French ambassador unveils memorial to wartime hero, pilot Yves Mahe
Children from St Wilfrid’s RC Primary School at the memorial to Free French RAF pilot Yves Mahe, with air attache Col Nicolas Chambaz
A LASTING memorial to an almost forgotten hero of York's wartime past was unveiled in a special ceremony in the city yesterday.
The actions of pilot Yves Mahe during the bombing raid on the city made such an impression on the people of York in 1942 that the French tricolour was flown over the city, and now the young airman has been permanently memorialised in a city centre church.
Mahe is the Free French RAF pilot credited with saving York from the notorious "Baedecker" bombing raid of April 1942 when he shot down one of the 40 German bombers attacking York.
Yesterday, after a campaign led by children of St Wilfrid's RC Primary School, the French ambassador travelled to York to unveil a memorial to the airman.
His Excellency Bernard Emié and Air Attaché Col Nicolas Chambaz took part in a special ceremony at St Martin le Grand church in Coney Street, and spoke of French gratitude that Mahe's actions were being commemorated in York.

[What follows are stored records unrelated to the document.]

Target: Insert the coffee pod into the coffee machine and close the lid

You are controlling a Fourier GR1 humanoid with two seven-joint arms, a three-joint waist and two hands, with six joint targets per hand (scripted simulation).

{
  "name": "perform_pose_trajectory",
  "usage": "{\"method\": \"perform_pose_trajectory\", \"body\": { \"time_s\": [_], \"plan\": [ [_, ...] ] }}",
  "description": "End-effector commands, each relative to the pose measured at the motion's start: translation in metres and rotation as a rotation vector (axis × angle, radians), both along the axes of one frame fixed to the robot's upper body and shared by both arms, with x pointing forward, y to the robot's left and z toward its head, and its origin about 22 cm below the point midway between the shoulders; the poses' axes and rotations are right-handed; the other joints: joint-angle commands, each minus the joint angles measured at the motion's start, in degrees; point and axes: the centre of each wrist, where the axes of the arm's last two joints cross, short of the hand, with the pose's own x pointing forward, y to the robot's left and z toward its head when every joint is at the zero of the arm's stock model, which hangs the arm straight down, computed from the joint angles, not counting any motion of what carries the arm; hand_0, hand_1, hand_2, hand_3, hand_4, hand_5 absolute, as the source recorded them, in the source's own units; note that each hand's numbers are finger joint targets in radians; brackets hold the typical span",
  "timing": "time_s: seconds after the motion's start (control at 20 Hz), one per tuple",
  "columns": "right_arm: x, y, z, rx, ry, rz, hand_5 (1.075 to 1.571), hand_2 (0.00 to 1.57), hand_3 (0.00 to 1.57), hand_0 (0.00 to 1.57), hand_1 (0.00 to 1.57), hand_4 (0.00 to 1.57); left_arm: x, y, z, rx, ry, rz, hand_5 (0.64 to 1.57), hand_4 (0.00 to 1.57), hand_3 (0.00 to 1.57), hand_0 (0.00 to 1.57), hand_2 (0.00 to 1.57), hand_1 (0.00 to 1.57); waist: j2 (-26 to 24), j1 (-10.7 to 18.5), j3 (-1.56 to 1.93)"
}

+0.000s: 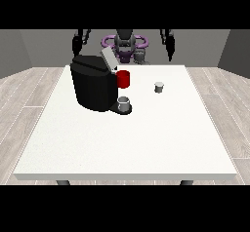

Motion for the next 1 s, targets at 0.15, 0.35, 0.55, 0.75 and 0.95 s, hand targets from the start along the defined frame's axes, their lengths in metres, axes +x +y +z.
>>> {"method": "perform_pose_trajectory", "body": {
  "time_s": [0.15, 0.35, 0.55, 0.75, 0.95],
  "plan": [
    [-0.015, 0.002, -0.019, 0.093, 0.071, 0.006, 1.571, 0.0, 0.0, 0.0, 0.0, 0.33, -0.002, 0.004, 0.0, 0.019, -0.001, -0.144, 1.571, 0.51, 0.0, 0.0, 0.0, 0.0, -3.12, -0.31, -1.77],
    [0.001, 0.009, -0.008, 0.207, -0.099, 0.024, 1.571, 0.0, 0.0, 0.0, 0.0, 0.33, 0.03, 0.026, 0.025, 0.172, -0.046, -0.142, 1.571, 0.45, 0.0, 0.0, 0.0, 0.0, 2.19, -3.9, -1.73],
    [-0.001, 0.018, -0.014, 0.206, -0.132, 0.065, 1.571, 0.0, 0.0, 0.0, 0.0, 0.35, 0.041, 0.047, 0.021, 0.303, -0.02, -0.132, 1.571, 0.0, 0.0, 0.0, 0.0, 0.0, 5.27, -5.39, -1.77],
    [0.007, 0.027, 0.005, 0.165, -0.152, 0.112, 1.571, 0.0, 0.0, 0.0, 0.0, 0.37, 0.058, 0.067, 0.026, 0.42, 0.044, -0.111, 1.571, 0.0, 0.0, 0.0, 0.0, 0.0, 6.54, -7.45, -1.79],
    [0.008, 0.049, 0.008, 0.19, -0.23, 0.141, 1.571, 0.0, 0.0, 0.0, 0.0, 0.23, 0.072, 0.086, 0.027, 0.55, 0.025, -0.051, 1.571, 0.0, 0.0, 0.0, 0.0, 0.0, 11.42, -9.7, -1.8]
  ]
}}
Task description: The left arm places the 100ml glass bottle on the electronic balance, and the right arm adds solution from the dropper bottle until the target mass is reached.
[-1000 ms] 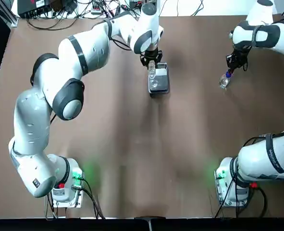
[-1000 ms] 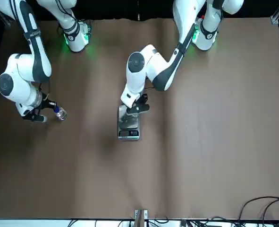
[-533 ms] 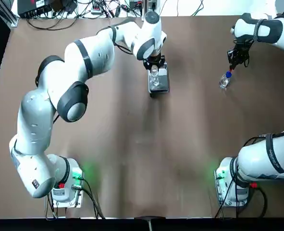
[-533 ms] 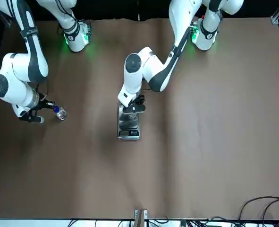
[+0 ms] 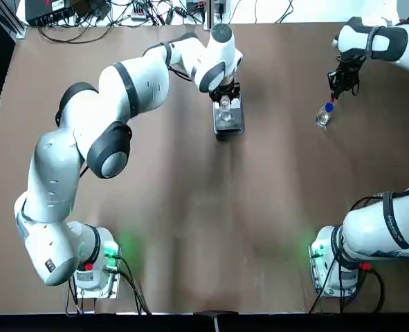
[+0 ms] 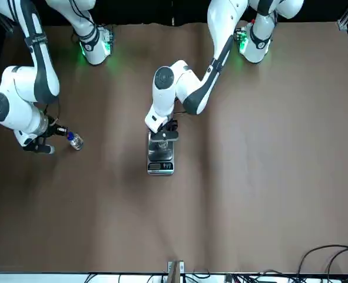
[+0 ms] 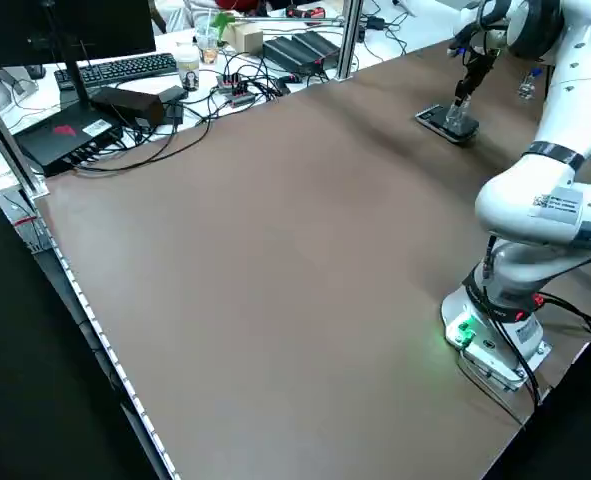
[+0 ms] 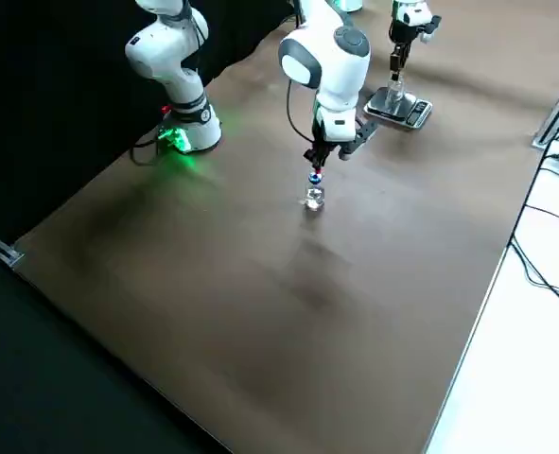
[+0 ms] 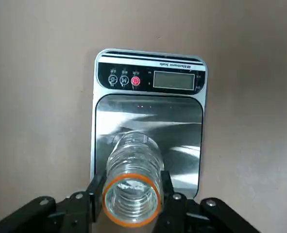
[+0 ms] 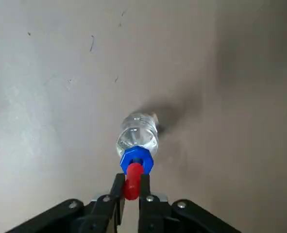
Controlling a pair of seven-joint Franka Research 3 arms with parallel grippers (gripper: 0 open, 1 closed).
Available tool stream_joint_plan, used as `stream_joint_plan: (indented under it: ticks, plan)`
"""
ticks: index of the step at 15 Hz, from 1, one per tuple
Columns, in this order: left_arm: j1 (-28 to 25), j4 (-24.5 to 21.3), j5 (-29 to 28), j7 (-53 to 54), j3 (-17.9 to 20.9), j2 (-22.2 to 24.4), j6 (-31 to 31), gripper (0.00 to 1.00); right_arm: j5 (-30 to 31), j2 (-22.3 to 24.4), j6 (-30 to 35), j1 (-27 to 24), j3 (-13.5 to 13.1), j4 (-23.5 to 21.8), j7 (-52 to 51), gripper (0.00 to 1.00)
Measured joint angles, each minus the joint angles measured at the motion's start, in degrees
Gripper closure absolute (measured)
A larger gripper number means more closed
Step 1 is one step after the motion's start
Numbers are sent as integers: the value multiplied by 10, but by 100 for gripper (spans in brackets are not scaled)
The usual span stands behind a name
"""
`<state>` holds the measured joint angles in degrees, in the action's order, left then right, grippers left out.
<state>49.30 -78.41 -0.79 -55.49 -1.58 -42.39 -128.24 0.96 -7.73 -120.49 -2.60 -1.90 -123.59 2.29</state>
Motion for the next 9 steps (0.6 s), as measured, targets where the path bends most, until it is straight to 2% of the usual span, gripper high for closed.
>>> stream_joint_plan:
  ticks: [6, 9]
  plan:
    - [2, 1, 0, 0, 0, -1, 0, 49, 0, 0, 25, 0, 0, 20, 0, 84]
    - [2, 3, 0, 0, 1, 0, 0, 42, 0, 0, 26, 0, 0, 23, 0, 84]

M Emie called Mahe the "stuff of legends", and added:
"I am very pleased that the initiative for this plaque was taken on not by veterans or historians, but by children. I am very grateful for that initiative, and for the support of the authorities."
He also praised Yorkshire Air Museum director Ian Reed for his work to see the memorial become a reality, and said it was pleasing to see stories of the French- British alliance passed down through the generations.
Children from St Wilfrid's were also invited to see their campaign, which started when they learnt about Mahe's story at an exhibition to mark the 70th anniversary of the raid, come to fruition.
Ten year old Angus Crossan said: "It's really good to be here, because without Yves Mahe York would have been half blown up. He risked his life for a town that was not even his hometown."
The pupils started their campaign thinking it would not come to anything, he added, and were thrilled to see their idea taken up by the French ambassador, the York Civic Trust, the air museum and the city council.
"It makes us feel really important," he added.